Search the records below for the word "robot". Copy each line where it occurs.

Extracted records
BEGIN

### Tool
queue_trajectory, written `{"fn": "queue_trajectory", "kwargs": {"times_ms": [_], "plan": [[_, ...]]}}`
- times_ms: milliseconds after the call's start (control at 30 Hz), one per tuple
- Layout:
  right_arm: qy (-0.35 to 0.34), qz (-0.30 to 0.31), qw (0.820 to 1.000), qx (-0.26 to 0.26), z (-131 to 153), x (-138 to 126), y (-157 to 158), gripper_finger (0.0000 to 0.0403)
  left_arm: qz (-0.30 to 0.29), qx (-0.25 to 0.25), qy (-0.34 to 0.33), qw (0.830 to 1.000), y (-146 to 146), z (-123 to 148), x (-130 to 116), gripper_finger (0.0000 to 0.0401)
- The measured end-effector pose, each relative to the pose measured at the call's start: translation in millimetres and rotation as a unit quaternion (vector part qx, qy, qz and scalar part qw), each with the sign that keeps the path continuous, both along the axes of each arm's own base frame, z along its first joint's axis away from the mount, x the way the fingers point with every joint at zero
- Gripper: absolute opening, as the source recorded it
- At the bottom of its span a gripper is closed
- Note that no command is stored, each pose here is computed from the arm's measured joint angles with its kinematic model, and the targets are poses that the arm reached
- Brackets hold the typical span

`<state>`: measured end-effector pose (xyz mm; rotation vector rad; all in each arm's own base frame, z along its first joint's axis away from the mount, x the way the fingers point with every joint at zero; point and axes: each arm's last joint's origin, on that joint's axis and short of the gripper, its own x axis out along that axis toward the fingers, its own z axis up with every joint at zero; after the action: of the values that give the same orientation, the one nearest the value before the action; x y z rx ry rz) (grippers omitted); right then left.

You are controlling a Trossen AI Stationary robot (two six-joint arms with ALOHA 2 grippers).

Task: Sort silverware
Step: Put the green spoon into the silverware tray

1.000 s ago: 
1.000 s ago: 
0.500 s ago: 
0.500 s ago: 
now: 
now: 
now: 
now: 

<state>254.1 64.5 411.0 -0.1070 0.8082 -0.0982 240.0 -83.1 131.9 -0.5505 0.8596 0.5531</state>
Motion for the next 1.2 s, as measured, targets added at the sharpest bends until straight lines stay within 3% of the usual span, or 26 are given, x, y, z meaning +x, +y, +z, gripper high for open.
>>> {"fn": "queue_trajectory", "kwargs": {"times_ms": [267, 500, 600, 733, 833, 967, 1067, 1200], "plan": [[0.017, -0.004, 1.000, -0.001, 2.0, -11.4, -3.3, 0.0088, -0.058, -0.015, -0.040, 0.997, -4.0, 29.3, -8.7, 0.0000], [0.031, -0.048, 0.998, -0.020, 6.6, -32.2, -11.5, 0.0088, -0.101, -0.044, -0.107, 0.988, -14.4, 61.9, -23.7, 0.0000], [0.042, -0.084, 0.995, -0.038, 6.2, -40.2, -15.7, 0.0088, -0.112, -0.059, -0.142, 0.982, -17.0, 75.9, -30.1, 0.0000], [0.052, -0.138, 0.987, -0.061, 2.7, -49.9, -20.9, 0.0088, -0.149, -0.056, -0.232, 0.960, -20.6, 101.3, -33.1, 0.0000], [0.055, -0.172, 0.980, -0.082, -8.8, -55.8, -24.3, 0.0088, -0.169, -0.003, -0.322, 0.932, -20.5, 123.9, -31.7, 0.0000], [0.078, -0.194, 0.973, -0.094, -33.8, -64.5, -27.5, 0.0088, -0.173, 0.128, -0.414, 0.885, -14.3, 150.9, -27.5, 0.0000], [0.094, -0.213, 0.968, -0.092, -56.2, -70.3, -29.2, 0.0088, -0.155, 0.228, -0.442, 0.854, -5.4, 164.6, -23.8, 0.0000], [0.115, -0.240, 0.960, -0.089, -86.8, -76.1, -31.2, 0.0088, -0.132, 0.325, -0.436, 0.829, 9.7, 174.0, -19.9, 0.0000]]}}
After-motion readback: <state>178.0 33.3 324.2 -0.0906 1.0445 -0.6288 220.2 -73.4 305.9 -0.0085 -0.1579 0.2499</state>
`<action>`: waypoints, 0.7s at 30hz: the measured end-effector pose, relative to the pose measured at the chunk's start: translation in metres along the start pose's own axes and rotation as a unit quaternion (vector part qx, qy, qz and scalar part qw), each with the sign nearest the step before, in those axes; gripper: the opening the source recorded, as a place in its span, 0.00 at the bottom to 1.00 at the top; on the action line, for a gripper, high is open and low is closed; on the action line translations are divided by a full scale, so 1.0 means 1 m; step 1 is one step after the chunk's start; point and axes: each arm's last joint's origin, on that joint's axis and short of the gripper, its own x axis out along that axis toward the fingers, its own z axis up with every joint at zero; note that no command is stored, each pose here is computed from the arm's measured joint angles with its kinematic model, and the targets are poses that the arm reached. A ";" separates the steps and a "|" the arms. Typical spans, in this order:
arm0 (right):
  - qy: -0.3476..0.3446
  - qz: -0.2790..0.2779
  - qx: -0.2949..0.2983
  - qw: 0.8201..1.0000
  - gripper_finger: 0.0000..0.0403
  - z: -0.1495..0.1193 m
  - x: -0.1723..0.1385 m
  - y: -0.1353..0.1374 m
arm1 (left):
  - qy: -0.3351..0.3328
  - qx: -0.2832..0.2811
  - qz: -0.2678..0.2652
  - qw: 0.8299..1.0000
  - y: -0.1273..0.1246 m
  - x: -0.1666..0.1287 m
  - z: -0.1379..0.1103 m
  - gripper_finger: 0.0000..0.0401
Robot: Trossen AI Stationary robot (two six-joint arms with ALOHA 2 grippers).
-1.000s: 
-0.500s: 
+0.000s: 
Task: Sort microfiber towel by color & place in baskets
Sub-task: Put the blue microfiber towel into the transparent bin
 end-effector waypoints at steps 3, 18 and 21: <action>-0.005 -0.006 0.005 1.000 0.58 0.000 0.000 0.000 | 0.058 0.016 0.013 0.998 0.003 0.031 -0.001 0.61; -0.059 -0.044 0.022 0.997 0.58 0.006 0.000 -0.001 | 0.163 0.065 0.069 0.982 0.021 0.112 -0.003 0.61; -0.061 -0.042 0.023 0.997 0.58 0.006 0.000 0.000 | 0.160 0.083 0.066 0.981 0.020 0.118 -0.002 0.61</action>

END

WRITTEN SOLUTION
You are controlling a Trossen AI Stationary robot (two six-joint arms with ALOHA 2 grippers).
Robot: Trossen AI Stationary robot (two six-joint arms with ALOHA 2 grippers).

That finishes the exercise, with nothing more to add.